After five or six hours of research, I made a spreadsheet with every person, their email address and a place for notes about them. This was the foundation and it looked daunting. Over 300 emails, many to people I respect and admire. I felt pangs of dread.
One morning last week, I reserved a few hours on my calendar and dove in, starting on the first row. It didn’t take long to feel the first glimpse of delight. For each person, I tried to identify at least one thing I could mention that would show I’m thinking about them, exclusively. This might be something I saw on Instagram, a memory from the past, a funny anecdote. Inside jokes are often the best connectors. Going through each name on the list forced me to think back about our relationship, how I knew them, when we saw each other last.
If I needed inspiration, I’d find something by searching for them by name. I’d see that they switched jobs, moved to a new location, or got married. I’d learn about their lives and then show them, in email, that I was aware. I made the effort. This reflection time was delightful because it made me appreciate the people in my life. At a time when my physical contact was at a minimum, these reflections gave me a sense of community that’s long term and will last through the pandemic.

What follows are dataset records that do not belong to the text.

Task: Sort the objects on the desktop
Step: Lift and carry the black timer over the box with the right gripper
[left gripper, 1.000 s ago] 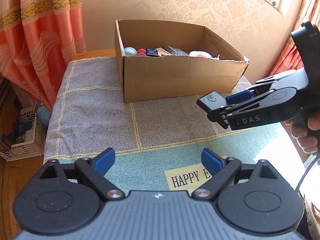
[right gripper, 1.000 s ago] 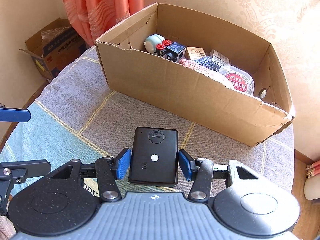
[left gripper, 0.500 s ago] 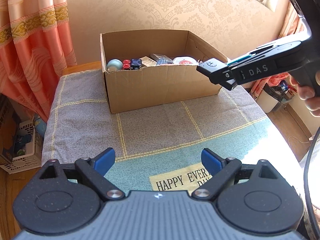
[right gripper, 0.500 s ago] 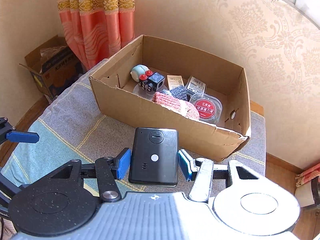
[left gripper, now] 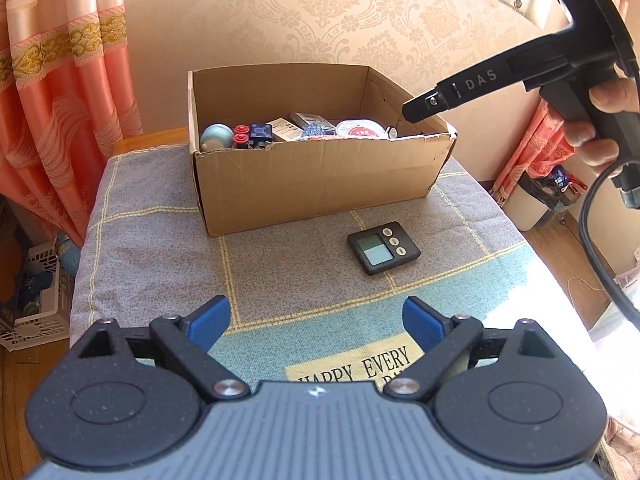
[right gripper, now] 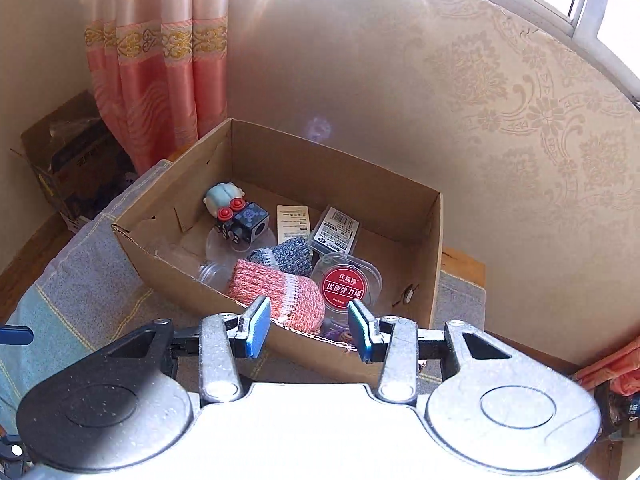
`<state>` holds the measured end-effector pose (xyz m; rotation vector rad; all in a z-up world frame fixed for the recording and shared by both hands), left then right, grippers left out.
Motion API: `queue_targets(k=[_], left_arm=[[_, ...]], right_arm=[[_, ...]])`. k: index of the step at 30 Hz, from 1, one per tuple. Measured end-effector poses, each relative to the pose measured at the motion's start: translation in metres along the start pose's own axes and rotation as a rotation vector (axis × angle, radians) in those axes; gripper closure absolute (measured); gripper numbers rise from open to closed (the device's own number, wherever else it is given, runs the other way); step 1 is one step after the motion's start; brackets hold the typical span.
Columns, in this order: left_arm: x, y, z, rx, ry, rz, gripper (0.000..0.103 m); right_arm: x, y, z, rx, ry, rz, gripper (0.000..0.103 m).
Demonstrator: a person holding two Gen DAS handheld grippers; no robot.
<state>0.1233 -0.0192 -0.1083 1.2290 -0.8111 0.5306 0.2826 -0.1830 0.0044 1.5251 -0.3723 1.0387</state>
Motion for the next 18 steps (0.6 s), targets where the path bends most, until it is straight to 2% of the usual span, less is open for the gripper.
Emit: queue_targets(k=[2, 3, 4, 7, 11, 15, 18], left_arm=[[-0.004, -0.005, 0.000, 0.000, -0.009, -0.014, 0.010], [-0.005, -0.008, 0.000, 0.006, -0.013, -0.023, 0.010], [-0.007, -0.010, 0.000, 0.013, -0.016, -0.033, 0.010], [-0.010, -0.014, -0.001, 0.024, -0.017, -0.051, 0.010], [-0.012, -0.016, -0.004, 0.025, -0.011, -0.060, 0.010], [-0.016, -0.019, -0.008, 0.044, -0.014, -0.076, 0.010], [-0.018, -0.020, -0.010, 0.042, -0.006, -0.080, 0.010]], right_arm=[[-0.011, 0.007, -0.004, 0.053, -0.009, -0.002, 0.053], [-0.020, 0.008, -0.009, 0.077, 0.006, -0.010, 0.049], [-0.029, 0.007, -0.014, 0.087, 0.026, -0.026, 0.044], [-0.058, -0.004, -0.026, 0.095, 0.078, -0.084, 0.042], [-0.098, -0.033, -0.029, 0.077, -0.055, -0.190, 0.030], [-0.119, -0.053, -0.031, 0.049, -0.179, -0.213, 0.019], [-0.125, -0.063, -0.037, 0.038, -0.225, -0.229, 0.019]])
Point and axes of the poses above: each gripper's, at about its wrist camera, not at the fingertips, and y roughly against the way its jaws point, z to its right, x to its top, the point moved 5 cm from there along -y, roughly the way its jaws point, and after that the axes turned 11 degrees about z, right-handed, at the moved point
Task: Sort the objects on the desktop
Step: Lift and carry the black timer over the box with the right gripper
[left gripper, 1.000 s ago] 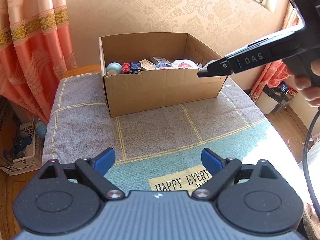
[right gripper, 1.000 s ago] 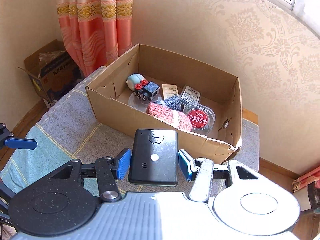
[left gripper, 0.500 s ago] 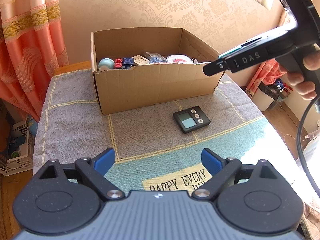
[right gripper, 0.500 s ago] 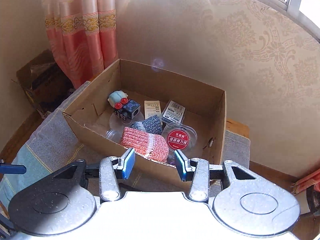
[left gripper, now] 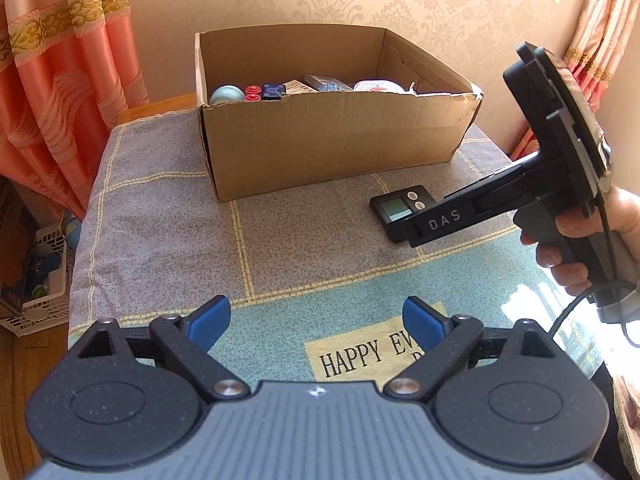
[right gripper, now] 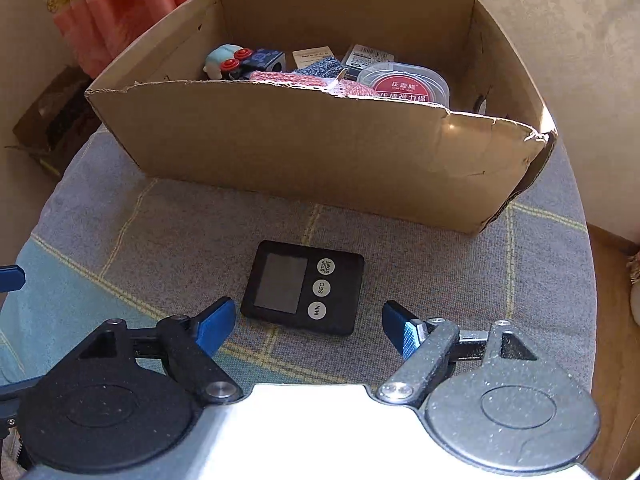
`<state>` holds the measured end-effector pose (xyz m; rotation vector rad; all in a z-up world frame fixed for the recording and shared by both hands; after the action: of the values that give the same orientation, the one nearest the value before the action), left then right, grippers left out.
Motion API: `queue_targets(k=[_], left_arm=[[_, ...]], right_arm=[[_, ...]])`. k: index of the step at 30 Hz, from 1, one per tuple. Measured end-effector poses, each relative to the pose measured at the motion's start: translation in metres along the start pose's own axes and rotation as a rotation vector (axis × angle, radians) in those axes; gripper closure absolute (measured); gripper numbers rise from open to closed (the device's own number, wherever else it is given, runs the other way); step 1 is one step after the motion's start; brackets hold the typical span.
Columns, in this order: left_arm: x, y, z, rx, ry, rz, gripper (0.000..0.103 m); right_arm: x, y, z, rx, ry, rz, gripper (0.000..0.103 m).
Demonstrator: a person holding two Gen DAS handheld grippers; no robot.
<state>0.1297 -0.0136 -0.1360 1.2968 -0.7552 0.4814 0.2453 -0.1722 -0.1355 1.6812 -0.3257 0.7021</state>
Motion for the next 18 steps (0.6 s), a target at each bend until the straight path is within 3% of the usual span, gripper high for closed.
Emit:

The project was taking hours each day, but it was more fulfilling than I could have imagined because it was personal. Sure, I was promoting a book and asking them to pre-order it, but I was also reaching out as a friend who knows them. I was showing them that they mattered. I didn’t compose every email as a soliloquy, but I did make it clear the email was exclusive to them. In more than one case, I learned a friend was recovering from an illness and was able to approach them with that in mind.
Of course, not everyone was engaged and I’m sure some didn’t have the time and had to ignore the message. I expect that. But I was also surprised by how many people chose to reply and keep the conversation going. Friends pre-ordered the book and posted messages on social media encouraging others to do the same. People I hadn’t seen since high school joined in and it filled me with delight. They were excited to read the book and help in any way they could. Some pre-ordered multiple copies. People wanted to help at a level that surprised me.
As much as I’d love to think this reaction was because of my carefully chosen words or nature of the book, I believe other factors are at work. We are all feeling the effects of the pandemic in ways large and small. Our physical distance may be highlighting new ways to feel generous and gracious. We still value helping and supporting one another, but now it’s using digital bits instead of atoms.
Publishing a book under these circumstances isn’t a best case scenario, but I now have a completely new perspective. What I’ve discovered is that we all want to be a part of one another’s lives. When that’s not possible physically, we can do it in other ways and with other goals. Today, it might be telling someone about the book, tomorrow it could be me congratulating a family with a new baby, or a graduation. I would love to know if a friend I haven’t seen in years is starting a new business or moving to a new town. These are the things that can connect us and now, they are just about the best we can do. I encourage you to reach out to your friends. Give them an update, ask a question, offer an idea. Reminisce.
You might end up feeling, like I do, that there is a support network on our side and helping us through. They’ve shown us that it’s OK to reach out and ask for support. It’s OK to be in touch after years of distance. We all need that and it’s a delight to feel connected again.